_What this task involves_
Starting with the line below that holds "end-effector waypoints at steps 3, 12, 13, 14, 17" and stopping after the line that holds "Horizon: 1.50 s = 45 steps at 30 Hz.", transcribe the lines exactly, leaving out all pictures.

_The input_
★ ★ ★ ★
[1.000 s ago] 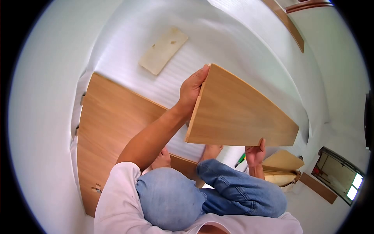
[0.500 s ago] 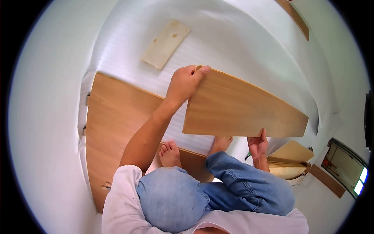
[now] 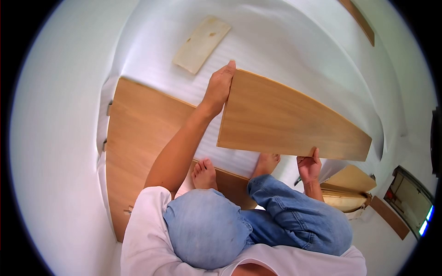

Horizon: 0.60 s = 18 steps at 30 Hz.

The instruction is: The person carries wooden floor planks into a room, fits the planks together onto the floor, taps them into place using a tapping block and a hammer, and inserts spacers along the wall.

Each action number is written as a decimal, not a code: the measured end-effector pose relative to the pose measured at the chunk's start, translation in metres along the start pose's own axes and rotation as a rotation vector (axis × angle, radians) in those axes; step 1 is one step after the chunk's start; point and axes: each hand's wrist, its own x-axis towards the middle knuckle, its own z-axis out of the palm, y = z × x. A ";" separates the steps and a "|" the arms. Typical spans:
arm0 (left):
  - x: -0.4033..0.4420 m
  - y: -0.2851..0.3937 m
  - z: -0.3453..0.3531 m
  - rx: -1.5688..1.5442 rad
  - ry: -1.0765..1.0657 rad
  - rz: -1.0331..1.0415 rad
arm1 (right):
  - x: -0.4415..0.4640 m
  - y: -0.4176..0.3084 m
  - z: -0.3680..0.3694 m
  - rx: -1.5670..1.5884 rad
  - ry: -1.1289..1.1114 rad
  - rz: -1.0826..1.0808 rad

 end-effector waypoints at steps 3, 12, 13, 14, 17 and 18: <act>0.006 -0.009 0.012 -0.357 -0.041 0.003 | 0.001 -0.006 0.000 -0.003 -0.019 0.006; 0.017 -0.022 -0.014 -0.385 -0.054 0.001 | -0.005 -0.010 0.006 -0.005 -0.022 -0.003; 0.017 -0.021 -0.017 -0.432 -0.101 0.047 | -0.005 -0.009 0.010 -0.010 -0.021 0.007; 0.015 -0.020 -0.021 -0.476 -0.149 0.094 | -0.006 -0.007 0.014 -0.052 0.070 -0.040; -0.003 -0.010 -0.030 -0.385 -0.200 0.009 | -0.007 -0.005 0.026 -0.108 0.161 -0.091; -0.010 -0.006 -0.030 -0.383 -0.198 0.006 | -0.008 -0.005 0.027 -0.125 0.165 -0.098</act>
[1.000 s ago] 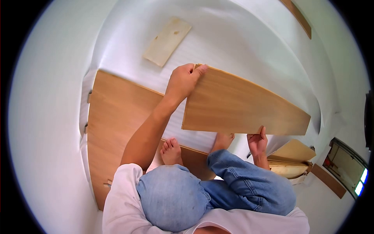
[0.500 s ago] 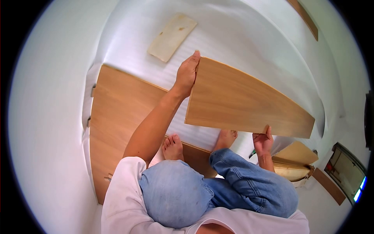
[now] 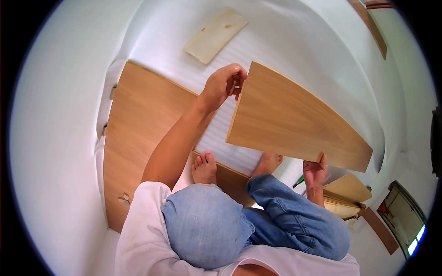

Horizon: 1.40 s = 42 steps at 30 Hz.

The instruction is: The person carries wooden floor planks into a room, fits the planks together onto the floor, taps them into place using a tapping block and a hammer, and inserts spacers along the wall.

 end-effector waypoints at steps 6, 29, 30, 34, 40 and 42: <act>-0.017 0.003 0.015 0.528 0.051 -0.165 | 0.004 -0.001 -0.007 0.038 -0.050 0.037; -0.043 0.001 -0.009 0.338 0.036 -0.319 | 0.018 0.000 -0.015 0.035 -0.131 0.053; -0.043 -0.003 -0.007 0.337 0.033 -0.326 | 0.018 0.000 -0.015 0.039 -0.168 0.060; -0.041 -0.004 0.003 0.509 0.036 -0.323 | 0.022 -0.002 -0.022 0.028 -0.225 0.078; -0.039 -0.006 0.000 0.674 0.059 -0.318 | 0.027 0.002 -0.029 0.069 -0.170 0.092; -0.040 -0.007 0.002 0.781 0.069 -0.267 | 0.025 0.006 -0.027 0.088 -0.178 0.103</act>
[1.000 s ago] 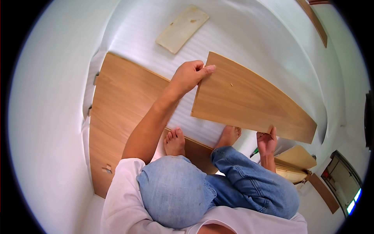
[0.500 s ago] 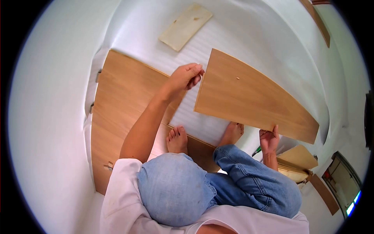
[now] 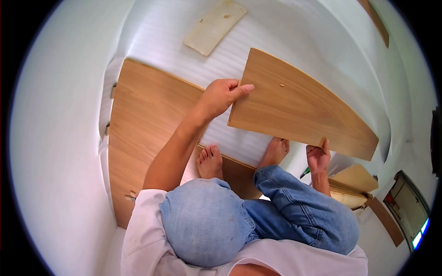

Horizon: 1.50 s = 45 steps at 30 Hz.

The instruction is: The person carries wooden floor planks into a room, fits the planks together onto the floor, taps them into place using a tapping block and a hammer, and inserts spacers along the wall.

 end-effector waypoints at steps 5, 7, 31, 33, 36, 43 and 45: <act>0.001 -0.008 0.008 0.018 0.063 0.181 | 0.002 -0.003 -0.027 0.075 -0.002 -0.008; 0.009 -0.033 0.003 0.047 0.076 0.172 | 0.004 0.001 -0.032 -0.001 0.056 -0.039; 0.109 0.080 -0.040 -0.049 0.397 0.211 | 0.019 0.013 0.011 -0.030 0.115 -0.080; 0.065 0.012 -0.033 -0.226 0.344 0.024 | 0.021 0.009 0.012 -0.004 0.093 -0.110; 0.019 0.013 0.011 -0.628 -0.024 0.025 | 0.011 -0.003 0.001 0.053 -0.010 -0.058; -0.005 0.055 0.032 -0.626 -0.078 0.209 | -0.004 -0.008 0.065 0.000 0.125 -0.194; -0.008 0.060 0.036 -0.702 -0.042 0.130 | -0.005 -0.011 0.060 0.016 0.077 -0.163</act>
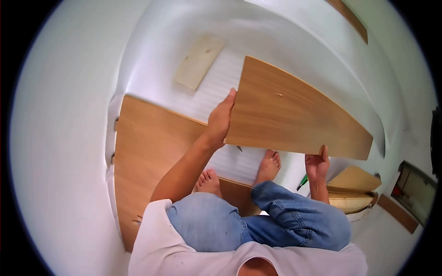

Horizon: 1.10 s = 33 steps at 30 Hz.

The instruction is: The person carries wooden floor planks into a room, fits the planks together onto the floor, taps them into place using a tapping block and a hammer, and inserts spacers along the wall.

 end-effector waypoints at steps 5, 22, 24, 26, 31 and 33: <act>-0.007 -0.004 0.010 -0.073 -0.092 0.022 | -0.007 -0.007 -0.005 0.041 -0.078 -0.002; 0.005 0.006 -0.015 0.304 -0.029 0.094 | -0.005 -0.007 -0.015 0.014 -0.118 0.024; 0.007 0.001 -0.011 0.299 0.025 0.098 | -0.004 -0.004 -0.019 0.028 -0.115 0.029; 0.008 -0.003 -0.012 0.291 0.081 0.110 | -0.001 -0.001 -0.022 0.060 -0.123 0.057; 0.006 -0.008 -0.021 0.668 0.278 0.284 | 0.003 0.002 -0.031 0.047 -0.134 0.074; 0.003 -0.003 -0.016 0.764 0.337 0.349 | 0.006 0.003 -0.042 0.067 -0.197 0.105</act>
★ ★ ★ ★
_Answer below_
 end-effector waypoints at steps 3, 12, 13, 14, 17 and 18: <act>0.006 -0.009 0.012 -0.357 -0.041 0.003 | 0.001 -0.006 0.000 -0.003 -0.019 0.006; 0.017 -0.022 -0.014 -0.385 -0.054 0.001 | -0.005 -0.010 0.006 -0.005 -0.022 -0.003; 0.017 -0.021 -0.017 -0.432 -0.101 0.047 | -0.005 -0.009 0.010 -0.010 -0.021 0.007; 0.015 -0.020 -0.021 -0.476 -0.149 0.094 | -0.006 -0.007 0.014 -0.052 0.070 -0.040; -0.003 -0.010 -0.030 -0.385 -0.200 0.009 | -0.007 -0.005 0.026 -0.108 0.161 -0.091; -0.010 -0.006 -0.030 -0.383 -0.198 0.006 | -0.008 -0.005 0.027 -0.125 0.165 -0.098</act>
[1.000 s ago] 
[0.500 s ago] 
[now] 

Horizon: 1.40 s = 42 steps at 30 Hz.

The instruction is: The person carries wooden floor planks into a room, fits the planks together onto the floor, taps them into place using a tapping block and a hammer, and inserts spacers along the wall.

 end-effector waypoints at steps 6, 29, 30, 34, 40 and 42: <act>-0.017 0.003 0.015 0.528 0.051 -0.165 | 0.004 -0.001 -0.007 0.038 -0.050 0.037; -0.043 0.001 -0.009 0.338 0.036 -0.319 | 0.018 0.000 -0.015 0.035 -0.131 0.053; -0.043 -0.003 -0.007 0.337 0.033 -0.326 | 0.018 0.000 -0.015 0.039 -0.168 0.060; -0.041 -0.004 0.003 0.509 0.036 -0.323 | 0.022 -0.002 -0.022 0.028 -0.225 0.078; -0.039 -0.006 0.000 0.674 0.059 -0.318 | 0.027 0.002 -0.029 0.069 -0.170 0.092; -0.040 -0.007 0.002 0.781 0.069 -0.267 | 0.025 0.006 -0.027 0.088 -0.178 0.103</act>
[1.000 s ago] 
[0.500 s ago] 
[now] 

Horizon: 1.50 s = 45 steps at 30 Hz.

There's no more to this exercise.